According to an analysis provided by Wall Street, private insurers as well as for-profit hospitals were likely to benefit from such a shift towards low cost care delivery as they are better positioned for it. Those groups who represent hospitals and doctors stated that the move taken could definitely result in their members experiencing great flexibility in terms of determining the kind of care delivery while representatives of the consumers said that such unprecedented goals could allow quality of care to rise.
At present, 20% of the usual Medicare payments which amounts to around $72 billion go to those providers who make use of the cost-saving business models. The remaining is provided in terms of the fee-for-service payment model which rewards providers on the basis of the volume of care that they provide. Policymakers believe this model is seen to be leading to higher costs, care which is low in quality as well as procedures which are not needed. The aim of the administration is to increase the numbers participating in the alternative care models to 30% by the end of 2016.

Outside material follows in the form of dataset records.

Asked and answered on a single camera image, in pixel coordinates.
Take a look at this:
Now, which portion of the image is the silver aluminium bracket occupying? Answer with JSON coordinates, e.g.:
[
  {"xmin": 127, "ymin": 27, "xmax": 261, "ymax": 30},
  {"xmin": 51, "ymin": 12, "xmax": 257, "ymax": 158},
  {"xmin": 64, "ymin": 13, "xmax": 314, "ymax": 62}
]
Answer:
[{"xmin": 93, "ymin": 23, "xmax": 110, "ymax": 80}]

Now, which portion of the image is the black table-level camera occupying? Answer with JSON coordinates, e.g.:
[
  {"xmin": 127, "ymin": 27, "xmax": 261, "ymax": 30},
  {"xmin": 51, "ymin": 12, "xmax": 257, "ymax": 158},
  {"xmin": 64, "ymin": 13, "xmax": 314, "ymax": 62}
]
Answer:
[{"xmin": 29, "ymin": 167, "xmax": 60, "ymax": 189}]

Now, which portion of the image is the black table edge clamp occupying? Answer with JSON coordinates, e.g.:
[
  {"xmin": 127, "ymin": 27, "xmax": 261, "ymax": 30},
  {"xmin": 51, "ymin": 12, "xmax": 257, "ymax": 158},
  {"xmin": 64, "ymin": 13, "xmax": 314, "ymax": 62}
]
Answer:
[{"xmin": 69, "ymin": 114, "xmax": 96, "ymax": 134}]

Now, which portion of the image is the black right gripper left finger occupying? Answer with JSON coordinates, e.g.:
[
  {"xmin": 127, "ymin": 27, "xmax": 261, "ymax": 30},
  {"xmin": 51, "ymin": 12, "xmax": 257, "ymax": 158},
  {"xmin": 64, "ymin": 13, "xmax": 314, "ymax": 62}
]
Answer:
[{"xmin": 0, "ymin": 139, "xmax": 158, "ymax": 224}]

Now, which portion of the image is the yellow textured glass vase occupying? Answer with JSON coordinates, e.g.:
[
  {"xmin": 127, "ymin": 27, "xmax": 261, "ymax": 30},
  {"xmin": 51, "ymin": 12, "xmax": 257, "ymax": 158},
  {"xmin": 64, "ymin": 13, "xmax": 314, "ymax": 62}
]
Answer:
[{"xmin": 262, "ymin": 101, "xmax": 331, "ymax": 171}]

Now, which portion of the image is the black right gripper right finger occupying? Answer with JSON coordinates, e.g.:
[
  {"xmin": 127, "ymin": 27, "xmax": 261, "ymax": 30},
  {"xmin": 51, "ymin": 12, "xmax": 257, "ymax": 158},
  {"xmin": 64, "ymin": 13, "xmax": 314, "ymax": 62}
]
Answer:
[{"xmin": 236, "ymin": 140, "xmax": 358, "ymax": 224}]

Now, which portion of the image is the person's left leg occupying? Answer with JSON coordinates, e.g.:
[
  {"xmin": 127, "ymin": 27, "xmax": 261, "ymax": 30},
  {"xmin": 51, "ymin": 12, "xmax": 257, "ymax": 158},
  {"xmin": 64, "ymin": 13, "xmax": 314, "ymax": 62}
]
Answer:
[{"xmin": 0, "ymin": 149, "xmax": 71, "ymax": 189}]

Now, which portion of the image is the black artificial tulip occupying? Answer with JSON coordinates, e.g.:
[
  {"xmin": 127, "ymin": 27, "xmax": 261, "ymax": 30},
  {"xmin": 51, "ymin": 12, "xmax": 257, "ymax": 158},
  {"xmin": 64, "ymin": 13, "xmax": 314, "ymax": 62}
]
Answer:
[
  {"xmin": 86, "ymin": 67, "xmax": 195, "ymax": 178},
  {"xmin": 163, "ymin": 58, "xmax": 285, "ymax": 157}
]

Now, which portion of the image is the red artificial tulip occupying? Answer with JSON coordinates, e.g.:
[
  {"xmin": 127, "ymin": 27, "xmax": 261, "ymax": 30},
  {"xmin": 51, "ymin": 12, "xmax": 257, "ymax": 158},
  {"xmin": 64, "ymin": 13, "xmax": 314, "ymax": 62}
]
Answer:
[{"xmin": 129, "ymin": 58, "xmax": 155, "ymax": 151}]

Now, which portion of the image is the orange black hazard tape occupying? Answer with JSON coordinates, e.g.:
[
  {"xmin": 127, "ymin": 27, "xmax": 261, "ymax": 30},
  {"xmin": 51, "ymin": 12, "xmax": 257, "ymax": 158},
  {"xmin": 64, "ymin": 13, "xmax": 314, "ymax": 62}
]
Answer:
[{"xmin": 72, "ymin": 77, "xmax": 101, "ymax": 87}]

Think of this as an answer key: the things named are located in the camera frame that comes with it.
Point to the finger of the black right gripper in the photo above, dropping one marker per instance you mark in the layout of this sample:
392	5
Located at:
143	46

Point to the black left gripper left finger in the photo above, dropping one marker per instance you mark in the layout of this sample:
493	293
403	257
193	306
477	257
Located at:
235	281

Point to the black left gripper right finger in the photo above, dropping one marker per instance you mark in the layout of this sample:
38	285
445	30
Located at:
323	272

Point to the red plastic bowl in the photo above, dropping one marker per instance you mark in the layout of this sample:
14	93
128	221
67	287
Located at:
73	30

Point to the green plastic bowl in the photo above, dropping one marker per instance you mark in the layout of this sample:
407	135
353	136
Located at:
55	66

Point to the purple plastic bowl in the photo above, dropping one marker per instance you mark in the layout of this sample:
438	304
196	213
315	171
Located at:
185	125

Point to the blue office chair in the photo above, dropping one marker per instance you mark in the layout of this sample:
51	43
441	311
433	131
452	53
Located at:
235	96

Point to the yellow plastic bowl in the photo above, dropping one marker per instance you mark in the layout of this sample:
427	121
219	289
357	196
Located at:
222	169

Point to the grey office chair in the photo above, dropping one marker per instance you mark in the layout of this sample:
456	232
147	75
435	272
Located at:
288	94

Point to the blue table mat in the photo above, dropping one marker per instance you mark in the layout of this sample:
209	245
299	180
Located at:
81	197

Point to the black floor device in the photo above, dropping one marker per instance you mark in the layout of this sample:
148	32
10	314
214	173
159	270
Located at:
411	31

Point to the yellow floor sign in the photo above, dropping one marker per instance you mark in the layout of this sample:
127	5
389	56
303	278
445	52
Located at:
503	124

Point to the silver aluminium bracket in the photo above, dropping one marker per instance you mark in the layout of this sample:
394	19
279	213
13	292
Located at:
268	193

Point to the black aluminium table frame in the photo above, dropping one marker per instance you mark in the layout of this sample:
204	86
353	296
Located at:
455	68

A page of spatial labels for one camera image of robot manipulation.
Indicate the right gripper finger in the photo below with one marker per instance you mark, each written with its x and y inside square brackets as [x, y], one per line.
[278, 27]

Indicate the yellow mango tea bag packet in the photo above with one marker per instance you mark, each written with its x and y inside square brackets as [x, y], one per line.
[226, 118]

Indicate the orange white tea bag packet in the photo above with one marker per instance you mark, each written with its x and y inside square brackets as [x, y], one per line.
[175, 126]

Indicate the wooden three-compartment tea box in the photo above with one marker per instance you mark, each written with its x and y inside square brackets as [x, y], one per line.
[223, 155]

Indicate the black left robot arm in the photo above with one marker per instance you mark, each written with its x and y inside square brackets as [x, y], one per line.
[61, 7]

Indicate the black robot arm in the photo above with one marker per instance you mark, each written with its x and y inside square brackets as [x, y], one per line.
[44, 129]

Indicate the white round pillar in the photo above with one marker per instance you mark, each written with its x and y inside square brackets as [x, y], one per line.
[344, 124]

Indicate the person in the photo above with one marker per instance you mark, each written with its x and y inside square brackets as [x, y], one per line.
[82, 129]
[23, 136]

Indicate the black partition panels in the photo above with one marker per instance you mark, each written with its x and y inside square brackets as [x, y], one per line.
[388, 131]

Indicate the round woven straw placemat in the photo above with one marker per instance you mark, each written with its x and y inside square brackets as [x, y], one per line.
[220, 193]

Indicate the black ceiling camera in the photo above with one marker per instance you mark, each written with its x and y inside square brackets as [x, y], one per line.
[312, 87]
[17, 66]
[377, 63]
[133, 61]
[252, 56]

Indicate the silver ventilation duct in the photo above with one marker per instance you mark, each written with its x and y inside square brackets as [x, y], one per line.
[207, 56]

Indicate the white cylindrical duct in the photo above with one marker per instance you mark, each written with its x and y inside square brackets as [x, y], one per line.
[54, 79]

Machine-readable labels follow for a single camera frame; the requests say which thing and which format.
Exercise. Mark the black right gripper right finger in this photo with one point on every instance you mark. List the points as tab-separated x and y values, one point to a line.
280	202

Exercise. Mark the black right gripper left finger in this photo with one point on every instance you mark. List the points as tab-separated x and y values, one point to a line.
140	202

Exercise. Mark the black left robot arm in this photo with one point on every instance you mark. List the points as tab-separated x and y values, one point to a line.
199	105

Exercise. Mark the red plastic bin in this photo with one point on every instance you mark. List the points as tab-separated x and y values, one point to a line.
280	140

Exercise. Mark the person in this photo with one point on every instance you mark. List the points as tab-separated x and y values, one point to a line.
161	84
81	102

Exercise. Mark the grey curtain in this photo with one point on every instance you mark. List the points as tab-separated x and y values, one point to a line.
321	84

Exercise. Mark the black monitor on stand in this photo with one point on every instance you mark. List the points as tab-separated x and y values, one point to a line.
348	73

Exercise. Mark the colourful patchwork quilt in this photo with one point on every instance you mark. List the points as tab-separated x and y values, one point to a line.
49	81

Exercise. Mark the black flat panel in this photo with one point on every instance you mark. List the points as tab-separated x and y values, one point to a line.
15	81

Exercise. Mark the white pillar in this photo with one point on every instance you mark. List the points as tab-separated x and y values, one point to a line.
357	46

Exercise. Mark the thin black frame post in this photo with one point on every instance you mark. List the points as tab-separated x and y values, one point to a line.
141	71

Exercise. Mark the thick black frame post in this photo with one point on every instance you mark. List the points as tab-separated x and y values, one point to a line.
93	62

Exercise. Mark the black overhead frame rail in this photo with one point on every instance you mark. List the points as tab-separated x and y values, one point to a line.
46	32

According to officials, the 50% goal which has been set for 2018 is seen as a tipping point which can help in making the payment reform one which is mainstream and found throughout the health system in the US. In 4 years, the administration is hopeful that 10% of traditional Medicare would be linked to higher quality and efficiency and would include the remaining providers following the fee-for-service model.
Experiments have also been conducted by the government with payment models which have been stated to generate around $417 million in terms of savings for Medicare. However this effort could face odds in its favor. Such newer models have been shown to have limited amounts of progress in being able to control the costs incurred and not much evidence is present which shows their ability for cost savings sustainability.